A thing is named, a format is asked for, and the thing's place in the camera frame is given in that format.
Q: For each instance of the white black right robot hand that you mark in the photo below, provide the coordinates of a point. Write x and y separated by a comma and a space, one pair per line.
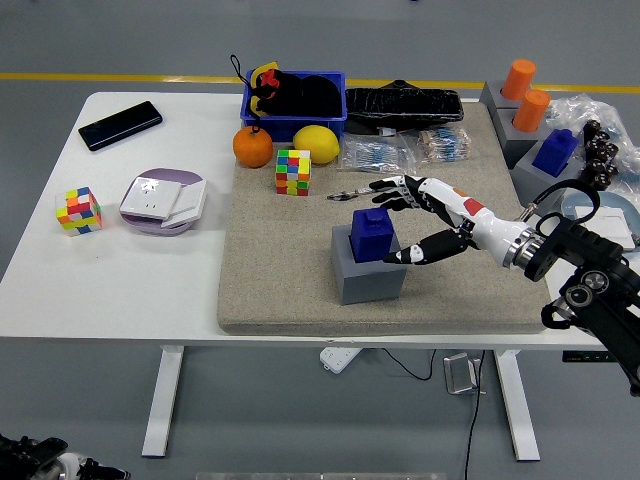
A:
482, 222

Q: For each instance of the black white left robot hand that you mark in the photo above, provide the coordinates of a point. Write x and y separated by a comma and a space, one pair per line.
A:
35, 457

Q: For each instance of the blue square seal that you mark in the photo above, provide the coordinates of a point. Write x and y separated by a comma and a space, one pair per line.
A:
372, 235
554, 152

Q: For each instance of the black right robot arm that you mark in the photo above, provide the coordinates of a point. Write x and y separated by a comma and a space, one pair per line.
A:
590, 260

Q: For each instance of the grey cube seal holder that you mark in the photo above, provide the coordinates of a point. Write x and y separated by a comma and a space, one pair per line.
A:
535, 185
492, 97
517, 145
370, 282

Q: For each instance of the orange cylinder seal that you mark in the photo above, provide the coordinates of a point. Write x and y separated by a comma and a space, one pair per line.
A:
531, 111
519, 79

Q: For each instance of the clear bag of tan resistors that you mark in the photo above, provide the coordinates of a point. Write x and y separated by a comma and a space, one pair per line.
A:
445, 145

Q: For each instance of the clear bag of blue resistors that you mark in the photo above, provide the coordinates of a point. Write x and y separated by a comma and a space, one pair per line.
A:
375, 155

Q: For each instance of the pile of dark knobs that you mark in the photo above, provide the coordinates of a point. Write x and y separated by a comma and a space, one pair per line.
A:
597, 160

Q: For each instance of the white table leg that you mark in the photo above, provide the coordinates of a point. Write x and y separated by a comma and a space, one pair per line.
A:
517, 405
162, 400

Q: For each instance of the black keyboard in plastic wrap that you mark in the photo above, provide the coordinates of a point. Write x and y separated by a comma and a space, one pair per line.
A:
405, 106

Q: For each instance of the silver black pen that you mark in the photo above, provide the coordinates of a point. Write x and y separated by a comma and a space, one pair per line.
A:
345, 195

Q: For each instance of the crumpled clear plastic bag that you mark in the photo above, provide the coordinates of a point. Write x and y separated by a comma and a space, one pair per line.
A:
580, 107

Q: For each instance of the black table control panel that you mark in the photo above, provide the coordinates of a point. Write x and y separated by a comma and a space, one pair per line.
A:
582, 356

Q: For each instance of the yellow lemon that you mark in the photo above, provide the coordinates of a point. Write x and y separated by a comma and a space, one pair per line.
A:
316, 144

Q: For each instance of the aligned multicolour puzzle cube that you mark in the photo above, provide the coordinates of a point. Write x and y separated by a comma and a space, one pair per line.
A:
293, 172

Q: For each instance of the white power strip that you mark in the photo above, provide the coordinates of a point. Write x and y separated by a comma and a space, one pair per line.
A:
339, 359

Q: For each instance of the grey-brown fabric mat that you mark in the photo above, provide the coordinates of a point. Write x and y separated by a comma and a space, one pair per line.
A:
280, 270

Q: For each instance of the blue plastic bin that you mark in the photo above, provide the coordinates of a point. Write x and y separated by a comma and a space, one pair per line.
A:
290, 127

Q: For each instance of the orange fruit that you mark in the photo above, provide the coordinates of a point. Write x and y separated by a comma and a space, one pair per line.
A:
252, 147

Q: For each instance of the twisted multicolour puzzle cube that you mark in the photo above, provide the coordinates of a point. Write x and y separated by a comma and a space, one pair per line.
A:
79, 212

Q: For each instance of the purple plate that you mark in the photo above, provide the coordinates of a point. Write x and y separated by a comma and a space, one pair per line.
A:
172, 175

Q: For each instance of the black smartphone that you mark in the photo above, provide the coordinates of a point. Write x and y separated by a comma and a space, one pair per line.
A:
120, 126

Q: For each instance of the white switch panel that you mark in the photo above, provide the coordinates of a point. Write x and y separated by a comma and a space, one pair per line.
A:
612, 217
189, 202

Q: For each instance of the silver metal bracket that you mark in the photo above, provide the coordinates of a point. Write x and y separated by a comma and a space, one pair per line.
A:
460, 375

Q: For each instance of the white wall socket panel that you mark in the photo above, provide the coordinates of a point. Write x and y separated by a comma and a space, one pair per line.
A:
150, 199

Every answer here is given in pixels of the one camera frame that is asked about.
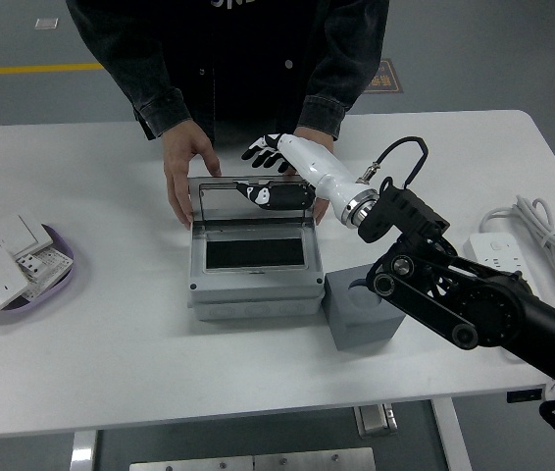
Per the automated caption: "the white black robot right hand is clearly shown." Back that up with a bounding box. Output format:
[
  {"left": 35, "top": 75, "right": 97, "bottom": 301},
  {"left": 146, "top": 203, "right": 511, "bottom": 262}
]
[{"left": 232, "top": 131, "right": 379, "bottom": 217}]

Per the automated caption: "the white table leg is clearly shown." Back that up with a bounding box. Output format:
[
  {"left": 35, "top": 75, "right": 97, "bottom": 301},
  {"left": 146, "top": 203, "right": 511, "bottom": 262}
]
[
  {"left": 429, "top": 395, "right": 475, "bottom": 471},
  {"left": 69, "top": 430, "right": 98, "bottom": 471}
]

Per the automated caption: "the grey under-table bracket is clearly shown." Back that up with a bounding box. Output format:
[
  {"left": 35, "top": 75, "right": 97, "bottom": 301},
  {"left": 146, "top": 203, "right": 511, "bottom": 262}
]
[{"left": 354, "top": 402, "right": 399, "bottom": 438}]

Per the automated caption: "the purple tray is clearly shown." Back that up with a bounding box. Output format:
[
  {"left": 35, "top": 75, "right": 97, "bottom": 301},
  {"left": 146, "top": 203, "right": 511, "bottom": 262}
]
[{"left": 0, "top": 223, "right": 80, "bottom": 325}]

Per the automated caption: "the person's torso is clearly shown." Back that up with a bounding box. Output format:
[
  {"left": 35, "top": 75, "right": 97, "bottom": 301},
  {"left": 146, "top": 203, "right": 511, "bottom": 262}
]
[{"left": 65, "top": 0, "right": 390, "bottom": 147}]

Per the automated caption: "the white wall switch plate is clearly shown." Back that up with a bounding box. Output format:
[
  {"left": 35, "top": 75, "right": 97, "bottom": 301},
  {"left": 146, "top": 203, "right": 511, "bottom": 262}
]
[{"left": 0, "top": 210, "right": 56, "bottom": 256}]

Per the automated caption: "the person's right hand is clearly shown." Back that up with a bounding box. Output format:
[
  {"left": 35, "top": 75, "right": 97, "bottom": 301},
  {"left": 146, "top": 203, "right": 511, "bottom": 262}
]
[{"left": 162, "top": 120, "right": 223, "bottom": 229}]

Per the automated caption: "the black table control panel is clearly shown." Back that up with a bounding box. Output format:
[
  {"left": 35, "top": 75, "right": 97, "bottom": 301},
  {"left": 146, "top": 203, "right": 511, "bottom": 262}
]
[{"left": 506, "top": 389, "right": 543, "bottom": 404}]

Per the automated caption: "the white printed plate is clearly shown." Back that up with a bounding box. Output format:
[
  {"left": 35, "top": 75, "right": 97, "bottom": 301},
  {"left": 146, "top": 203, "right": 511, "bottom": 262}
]
[{"left": 25, "top": 244, "right": 73, "bottom": 300}]

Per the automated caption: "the person's left hand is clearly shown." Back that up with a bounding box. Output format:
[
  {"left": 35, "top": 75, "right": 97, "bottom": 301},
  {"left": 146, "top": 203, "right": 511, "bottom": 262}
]
[{"left": 280, "top": 127, "right": 336, "bottom": 228}]

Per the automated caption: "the grey electrical box base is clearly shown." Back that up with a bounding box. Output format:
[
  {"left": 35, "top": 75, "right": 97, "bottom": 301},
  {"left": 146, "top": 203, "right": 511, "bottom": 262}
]
[{"left": 187, "top": 219, "right": 326, "bottom": 323}]

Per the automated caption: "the metal base plate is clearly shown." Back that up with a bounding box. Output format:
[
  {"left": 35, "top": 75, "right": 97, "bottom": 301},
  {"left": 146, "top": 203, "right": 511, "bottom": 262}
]
[{"left": 128, "top": 446, "right": 377, "bottom": 471}]

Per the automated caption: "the grey cube with round recess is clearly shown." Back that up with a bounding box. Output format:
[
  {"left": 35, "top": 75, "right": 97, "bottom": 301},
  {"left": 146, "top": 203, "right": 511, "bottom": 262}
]
[{"left": 321, "top": 262, "right": 406, "bottom": 352}]

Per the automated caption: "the white power strip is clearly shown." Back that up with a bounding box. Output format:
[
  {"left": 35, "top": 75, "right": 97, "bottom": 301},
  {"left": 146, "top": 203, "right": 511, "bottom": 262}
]
[{"left": 468, "top": 232, "right": 543, "bottom": 364}]

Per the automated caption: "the small white socket module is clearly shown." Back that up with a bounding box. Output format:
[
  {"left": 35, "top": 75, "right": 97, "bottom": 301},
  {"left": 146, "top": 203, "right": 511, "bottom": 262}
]
[{"left": 15, "top": 252, "right": 46, "bottom": 282}]

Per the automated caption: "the clear hinged box lid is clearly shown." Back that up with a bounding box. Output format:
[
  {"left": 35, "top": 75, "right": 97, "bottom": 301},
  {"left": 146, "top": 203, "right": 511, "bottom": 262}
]
[{"left": 187, "top": 175, "right": 319, "bottom": 228}]

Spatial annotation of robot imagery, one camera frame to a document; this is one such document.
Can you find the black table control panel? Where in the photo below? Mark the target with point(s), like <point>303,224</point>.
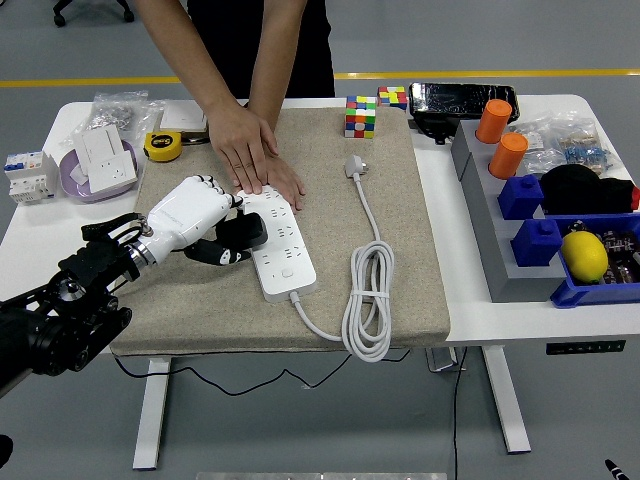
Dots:
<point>585,347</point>

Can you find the person's right hand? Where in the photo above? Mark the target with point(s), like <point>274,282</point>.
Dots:
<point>242,145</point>

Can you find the white socket back panel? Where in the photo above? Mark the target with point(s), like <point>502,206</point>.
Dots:
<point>97,145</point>

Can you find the white flat switch plate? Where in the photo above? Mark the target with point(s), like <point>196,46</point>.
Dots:
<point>182,119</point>

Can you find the orange cylinder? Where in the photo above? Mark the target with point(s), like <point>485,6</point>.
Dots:
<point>492,120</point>
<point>507,155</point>

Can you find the blue plastic bin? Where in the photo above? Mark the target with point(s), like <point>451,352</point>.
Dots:
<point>575,295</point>

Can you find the purple plate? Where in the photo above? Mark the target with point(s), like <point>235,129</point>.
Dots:
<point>75,187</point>

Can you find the blue square block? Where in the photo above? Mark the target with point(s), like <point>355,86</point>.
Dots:
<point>535,242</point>
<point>520,197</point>

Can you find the black plug adapter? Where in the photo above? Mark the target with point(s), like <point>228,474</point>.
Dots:
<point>247,232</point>

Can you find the yellow lemon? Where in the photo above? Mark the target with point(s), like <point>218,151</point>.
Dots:
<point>584,257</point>

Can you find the dark shiny metal piece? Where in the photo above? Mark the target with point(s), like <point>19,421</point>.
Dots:
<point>195,138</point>

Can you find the plastic bag of clips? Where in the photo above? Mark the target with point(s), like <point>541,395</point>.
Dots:
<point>590,147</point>

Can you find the yellow tape measure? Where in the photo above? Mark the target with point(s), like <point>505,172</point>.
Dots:
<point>162,147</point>

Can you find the black cloth with red patch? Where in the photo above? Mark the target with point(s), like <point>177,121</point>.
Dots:
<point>575,187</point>

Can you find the grey-brown mat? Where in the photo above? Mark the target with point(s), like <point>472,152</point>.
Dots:
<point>325,225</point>

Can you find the person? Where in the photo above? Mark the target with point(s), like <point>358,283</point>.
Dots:
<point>310,40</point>

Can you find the clear bag of small parts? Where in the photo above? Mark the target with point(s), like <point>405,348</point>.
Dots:
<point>537,150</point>

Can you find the white power strip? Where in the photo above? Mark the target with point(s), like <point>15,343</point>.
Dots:
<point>290,272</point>

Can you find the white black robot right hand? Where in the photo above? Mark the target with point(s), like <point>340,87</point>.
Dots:
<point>615,471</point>

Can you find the person's right forearm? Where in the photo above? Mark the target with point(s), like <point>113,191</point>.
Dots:
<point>190,55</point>

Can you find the grey stepped block base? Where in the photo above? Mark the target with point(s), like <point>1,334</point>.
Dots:
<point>500,270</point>

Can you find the black office chair base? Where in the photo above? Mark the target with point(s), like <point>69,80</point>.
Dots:
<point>95,7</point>

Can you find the plastic bag of metal parts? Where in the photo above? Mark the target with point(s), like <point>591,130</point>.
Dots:
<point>117,117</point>

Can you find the white wall socket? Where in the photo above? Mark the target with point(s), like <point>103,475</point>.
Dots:
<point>115,174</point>

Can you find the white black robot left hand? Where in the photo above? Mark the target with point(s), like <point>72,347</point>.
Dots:
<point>185,215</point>

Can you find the large colourful puzzle cube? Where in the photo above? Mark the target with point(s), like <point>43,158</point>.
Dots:
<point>360,117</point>

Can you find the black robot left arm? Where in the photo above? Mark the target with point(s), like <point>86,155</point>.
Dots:
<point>65,300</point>

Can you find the white circuit breaker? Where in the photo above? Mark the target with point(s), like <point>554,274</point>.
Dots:
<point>27,177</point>

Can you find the person's left hand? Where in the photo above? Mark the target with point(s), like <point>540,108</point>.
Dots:
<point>290,185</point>

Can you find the black glossy phone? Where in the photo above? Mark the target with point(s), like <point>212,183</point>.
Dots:
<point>462,100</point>

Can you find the white table leg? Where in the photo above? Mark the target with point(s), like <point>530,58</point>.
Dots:
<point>507,400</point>
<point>152,410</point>

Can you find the small colourful puzzle cube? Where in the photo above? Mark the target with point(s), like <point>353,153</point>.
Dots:
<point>391,97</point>

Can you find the person's left forearm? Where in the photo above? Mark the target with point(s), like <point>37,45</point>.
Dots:
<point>277,50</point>

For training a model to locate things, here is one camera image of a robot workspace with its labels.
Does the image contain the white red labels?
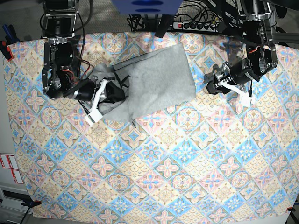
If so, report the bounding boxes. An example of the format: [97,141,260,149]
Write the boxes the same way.
[0,154,23,184]

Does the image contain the red black clamp top left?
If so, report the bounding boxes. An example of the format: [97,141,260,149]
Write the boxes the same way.
[0,41,13,61]

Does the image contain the black clamp bottom left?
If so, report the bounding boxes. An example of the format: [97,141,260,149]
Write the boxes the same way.
[21,200,42,209]

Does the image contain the black strap on table edge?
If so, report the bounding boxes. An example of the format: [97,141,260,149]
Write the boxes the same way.
[155,14,172,38]

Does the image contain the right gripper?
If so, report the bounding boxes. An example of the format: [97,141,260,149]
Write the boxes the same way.
[78,75,127,126]

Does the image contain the clamp bottom right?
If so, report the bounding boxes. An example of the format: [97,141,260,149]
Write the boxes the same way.
[287,207,296,212]

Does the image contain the patterned tablecloth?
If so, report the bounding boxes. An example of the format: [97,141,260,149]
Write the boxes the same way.
[2,33,299,224]

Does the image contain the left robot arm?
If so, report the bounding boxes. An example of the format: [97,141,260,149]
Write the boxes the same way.
[206,0,278,107]

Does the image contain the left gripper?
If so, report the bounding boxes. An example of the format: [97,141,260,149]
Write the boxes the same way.
[206,62,256,107]

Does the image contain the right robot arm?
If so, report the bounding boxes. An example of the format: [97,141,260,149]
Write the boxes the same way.
[39,0,126,125]

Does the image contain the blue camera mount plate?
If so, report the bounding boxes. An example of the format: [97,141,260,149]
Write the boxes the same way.
[112,0,183,14]

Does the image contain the black power strip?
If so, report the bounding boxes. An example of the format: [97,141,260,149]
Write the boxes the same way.
[172,21,219,33]

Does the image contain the grey T-shirt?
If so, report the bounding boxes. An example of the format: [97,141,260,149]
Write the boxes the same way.
[91,43,196,123]

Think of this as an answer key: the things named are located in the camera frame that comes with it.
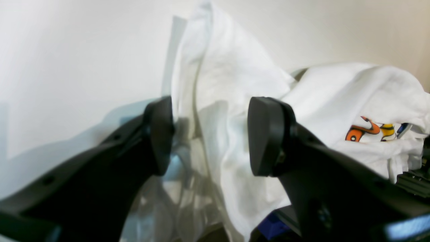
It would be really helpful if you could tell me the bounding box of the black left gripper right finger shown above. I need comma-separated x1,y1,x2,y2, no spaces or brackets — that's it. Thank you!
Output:
248,97,429,242

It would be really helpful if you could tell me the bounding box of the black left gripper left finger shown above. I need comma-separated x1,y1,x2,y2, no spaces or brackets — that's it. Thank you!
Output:
0,96,174,242

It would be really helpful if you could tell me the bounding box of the white t-shirt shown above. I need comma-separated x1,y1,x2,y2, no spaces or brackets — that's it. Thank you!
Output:
121,0,429,242

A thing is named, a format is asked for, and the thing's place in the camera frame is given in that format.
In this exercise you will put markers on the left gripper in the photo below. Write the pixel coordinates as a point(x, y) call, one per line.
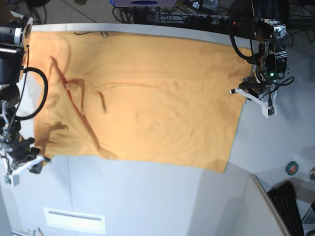
point(250, 85)

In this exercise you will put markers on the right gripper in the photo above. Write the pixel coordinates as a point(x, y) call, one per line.
point(21, 152)

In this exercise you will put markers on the yellow t-shirt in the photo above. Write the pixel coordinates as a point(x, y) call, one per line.
point(138, 98)

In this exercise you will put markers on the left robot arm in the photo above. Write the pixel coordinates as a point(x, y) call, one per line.
point(266, 20)

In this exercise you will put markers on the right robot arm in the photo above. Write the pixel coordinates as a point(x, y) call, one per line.
point(14, 64)

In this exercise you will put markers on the white table slot plate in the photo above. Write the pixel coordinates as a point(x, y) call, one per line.
point(89, 223)

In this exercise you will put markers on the green tape roll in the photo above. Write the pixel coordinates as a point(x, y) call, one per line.
point(292, 168)

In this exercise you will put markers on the black keyboard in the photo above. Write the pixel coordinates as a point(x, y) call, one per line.
point(284, 199)

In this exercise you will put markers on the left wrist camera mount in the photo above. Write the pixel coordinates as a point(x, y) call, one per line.
point(267, 101)

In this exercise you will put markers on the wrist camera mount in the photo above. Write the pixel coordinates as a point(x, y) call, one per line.
point(12, 177)
point(267, 101)

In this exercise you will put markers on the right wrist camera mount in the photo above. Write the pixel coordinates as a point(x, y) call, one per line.
point(12, 177)

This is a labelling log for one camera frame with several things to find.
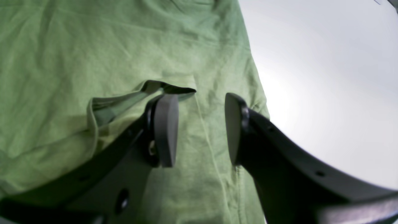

● ● ● ● ● ● ●

- PROMPT: Find the word "cylinder" in the records. Copy every line it appears in.

- SOLUTION TO THE EXERCISE:
Q: For each instance of the orange cylinder seal that you mark in the photo above, provide the coordinates of a point. Write x and y separated by a comma and a space, one pair per line.
Can you find the orange cylinder? Where in the photo above? Mark the target with point(s), like <point>485,6</point>.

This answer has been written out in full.